Vater der Theranostik (Foto: Barbara Herz)Univ. Prof. Dr. Rainer Lipp, Österreichische Gesellschaft für Nuklearmedizin und Theranostik (OGNT), erzählt uns über den Welttag der Theranostik.
Der Begriff stammt aus der Nuklearmedizin und setzt sich aus Therapie und Diagnostik zusammen. Es handelt sich um einen Ansatz der nuklearmedizinischen Präzisionsmedizin, bei dem derselbe molekulare Zielpunkt im Körper genutzt wird, um eine Krankheit (meist Krebs) zuerst sichtbar zu machen (Diagnostik) und anschließend gezielt zu bekämpfen (Therapie).

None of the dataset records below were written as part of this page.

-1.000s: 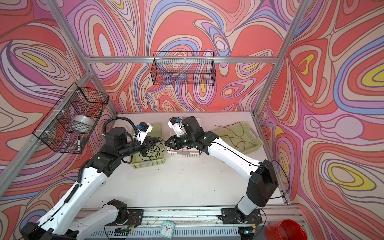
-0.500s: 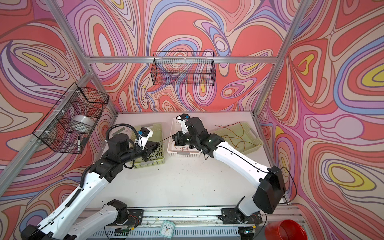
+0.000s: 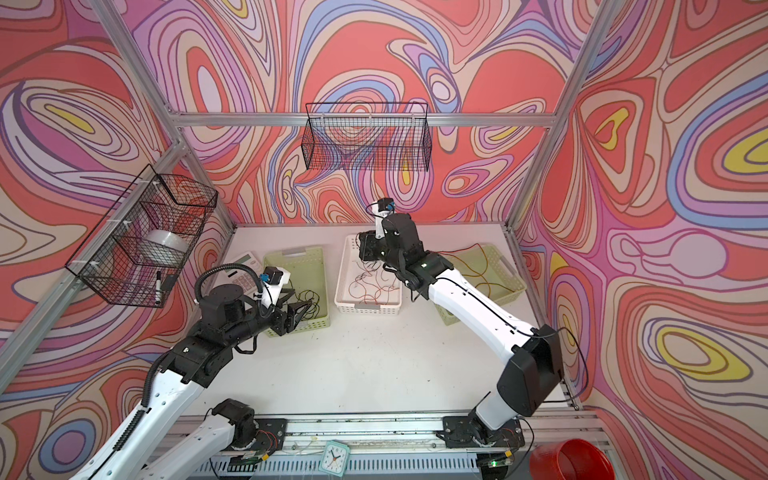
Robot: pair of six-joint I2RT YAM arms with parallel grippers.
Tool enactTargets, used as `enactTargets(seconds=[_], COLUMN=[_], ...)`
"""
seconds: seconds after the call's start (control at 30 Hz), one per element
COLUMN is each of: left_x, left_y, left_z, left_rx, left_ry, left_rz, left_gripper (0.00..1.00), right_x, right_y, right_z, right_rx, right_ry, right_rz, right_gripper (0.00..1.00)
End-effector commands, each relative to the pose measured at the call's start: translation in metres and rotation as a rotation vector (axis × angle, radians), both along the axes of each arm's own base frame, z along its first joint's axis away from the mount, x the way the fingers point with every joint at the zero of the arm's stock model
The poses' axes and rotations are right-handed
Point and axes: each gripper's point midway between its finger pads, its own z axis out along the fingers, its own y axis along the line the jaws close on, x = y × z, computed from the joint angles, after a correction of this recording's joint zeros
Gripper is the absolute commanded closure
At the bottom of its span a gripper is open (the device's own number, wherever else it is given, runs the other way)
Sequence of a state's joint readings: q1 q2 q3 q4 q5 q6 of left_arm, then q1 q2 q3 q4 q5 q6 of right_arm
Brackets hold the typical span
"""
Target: Untangle the cables
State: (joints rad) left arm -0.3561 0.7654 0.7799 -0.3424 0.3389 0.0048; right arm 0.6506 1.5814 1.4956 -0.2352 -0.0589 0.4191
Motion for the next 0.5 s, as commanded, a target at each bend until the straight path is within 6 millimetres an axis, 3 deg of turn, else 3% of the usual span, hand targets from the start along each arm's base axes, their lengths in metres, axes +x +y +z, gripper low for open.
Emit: enactTargets(seconds=[0.0, 0.2, 0.27, 0.47], left_x=[0.014, 0.069, 0.081, 0.072], left_y=[-0.004, -0.021, -0.026, -0.033], left_z=[0.032, 0.071, 0.072, 0.070], left_rx=[-0.038, -0.085, -0.079, -0.116], left_ry=[-0.063, -0.102, -0.085, -0.083], left_rz=[0.011, 0.040, 0.039, -0.012], left_gripper=[0.28, 0.14, 0.13, 0.14], right_x=[-0.017, -0.034, -0.040, -0.053], right_y=[0.024, 0.031, 0.036, 0.047], right_z=[0.009, 0.018, 0.021, 0.023], right_rx=[-0.048, -0.085, -0.080, -0.071], right_ry=[-0.058, -0.110, -0.119, -0.129], right_rz=[0.161, 0.280, 0.319, 0.385], right_gripper=[1.00, 1.00, 1.00, 1.00])
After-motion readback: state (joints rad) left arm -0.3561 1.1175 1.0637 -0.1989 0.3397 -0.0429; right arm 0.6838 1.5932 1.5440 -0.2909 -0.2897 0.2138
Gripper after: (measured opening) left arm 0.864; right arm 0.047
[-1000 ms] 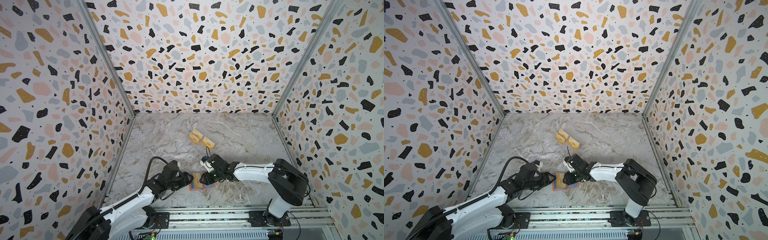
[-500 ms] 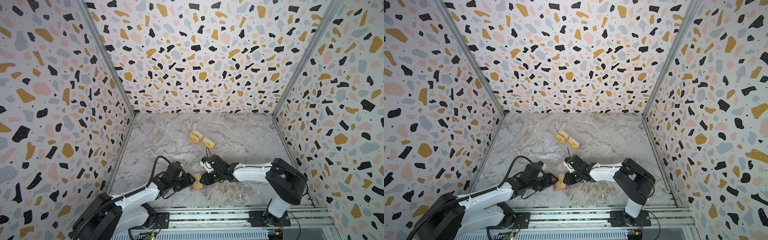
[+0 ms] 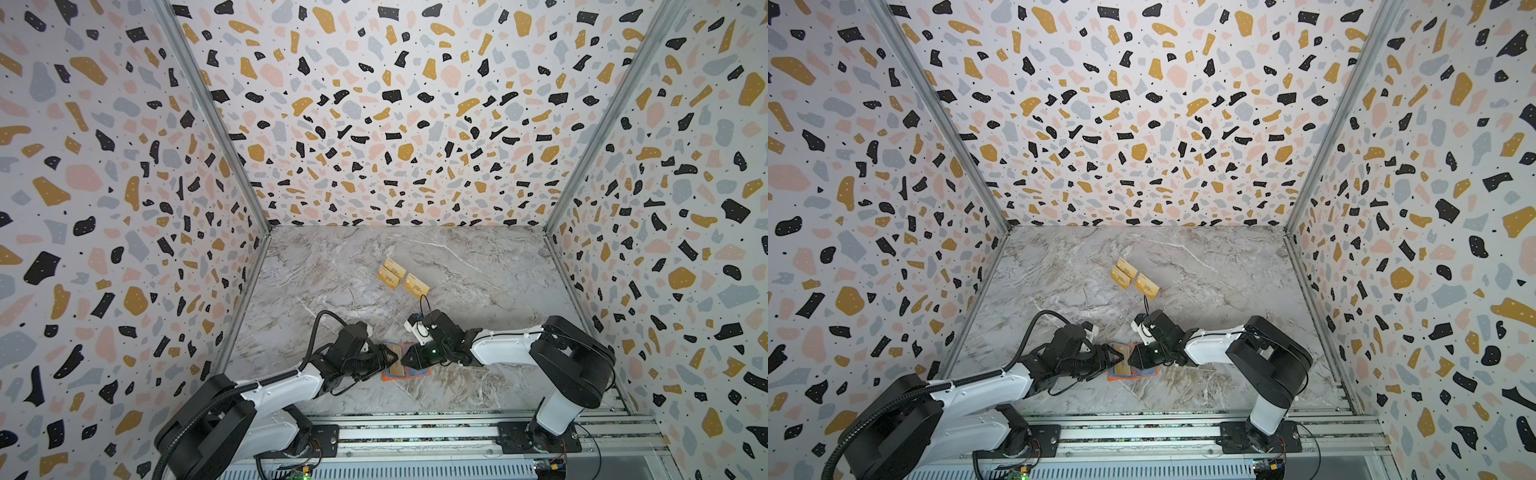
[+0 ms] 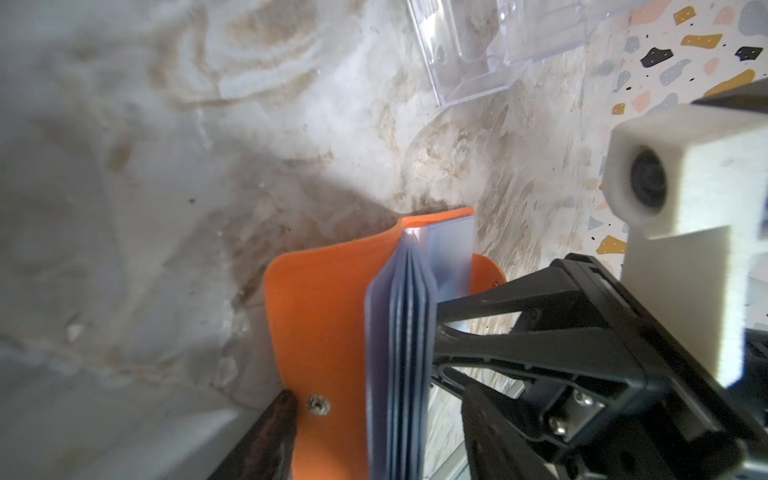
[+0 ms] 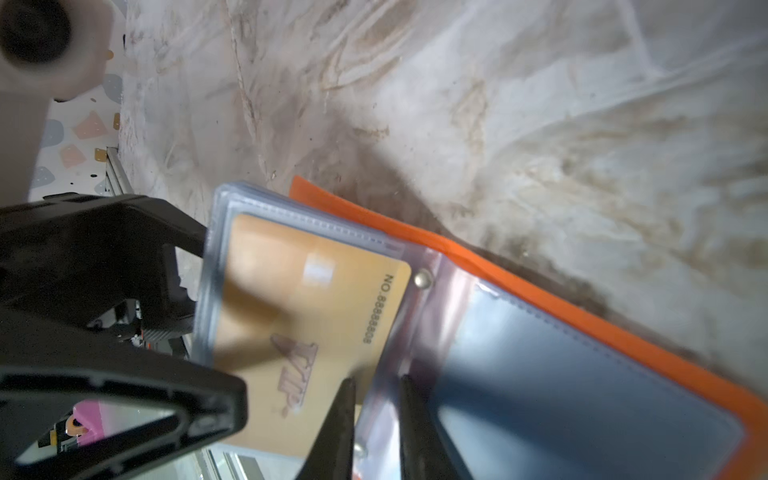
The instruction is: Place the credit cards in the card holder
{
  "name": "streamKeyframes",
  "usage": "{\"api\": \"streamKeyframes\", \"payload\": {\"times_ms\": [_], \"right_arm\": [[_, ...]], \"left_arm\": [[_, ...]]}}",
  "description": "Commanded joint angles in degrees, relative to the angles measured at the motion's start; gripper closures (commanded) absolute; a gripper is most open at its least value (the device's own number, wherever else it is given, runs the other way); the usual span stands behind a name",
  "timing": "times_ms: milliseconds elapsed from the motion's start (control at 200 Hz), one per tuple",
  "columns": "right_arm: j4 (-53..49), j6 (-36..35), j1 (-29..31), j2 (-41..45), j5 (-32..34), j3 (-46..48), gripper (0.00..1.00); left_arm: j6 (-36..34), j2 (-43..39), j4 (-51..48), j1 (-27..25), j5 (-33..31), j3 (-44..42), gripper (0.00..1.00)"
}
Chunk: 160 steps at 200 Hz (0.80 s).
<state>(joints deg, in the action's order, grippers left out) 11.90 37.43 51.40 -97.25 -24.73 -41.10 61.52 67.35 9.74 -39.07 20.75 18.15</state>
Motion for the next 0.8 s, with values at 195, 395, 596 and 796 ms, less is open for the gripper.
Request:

Dieser Tag erinnert an die bahnbrechende erstmalige Anwendung von Radiojod (Jod 131) zur Behandlung von Schilddrüsenerkrankungen durch Dr. Saul Hertz im Jahr 1941, mit der erstmals Patientinnen geheilt wurden. Seit damals nimmt die Nuklearmedizin in der Diagnostik und in der zielgerichteten Behandlung von Krebs eine führende Stellung ein. In den letzten Jahren gab es insbesondere für die Behandlung von Prostatakrebs und neuroendokrinen Tumoren Innovationen, die mittlerweile auch den Weg in die einschlägigen Behandlungsleitlinien und somit in die klinische Routine gefunden haben.
An diesem Tag bieten internationale Organisationen wie die World Association of Radiopharmaceutical and Molecular Therapy oder die Society of Nuclear Medicine and Molecular Imaging Fortbildungen und Webinare an, um das große Potential dieser Diagnostik und gut verträglichen Therapie für interessierte Fachkolleginnen wie auch Patientinnen näher zu bringen und zielt darauf ab, den Patientenzugang zur Nuklearmedizin zu verbessern.
Auch die Österreichische Gesellschaft für Nuklearmedizin und Theranostik (OGNT) hat dieses wichtige Zukunftsthema auf ihre Fahnen geheftet, mit dem Ziel, Strukturen und Einrichtungen in Österreich zu verbessern, um dem steigenden Versorgungsbedarf an Therapieeinheiten gerecht zu werden.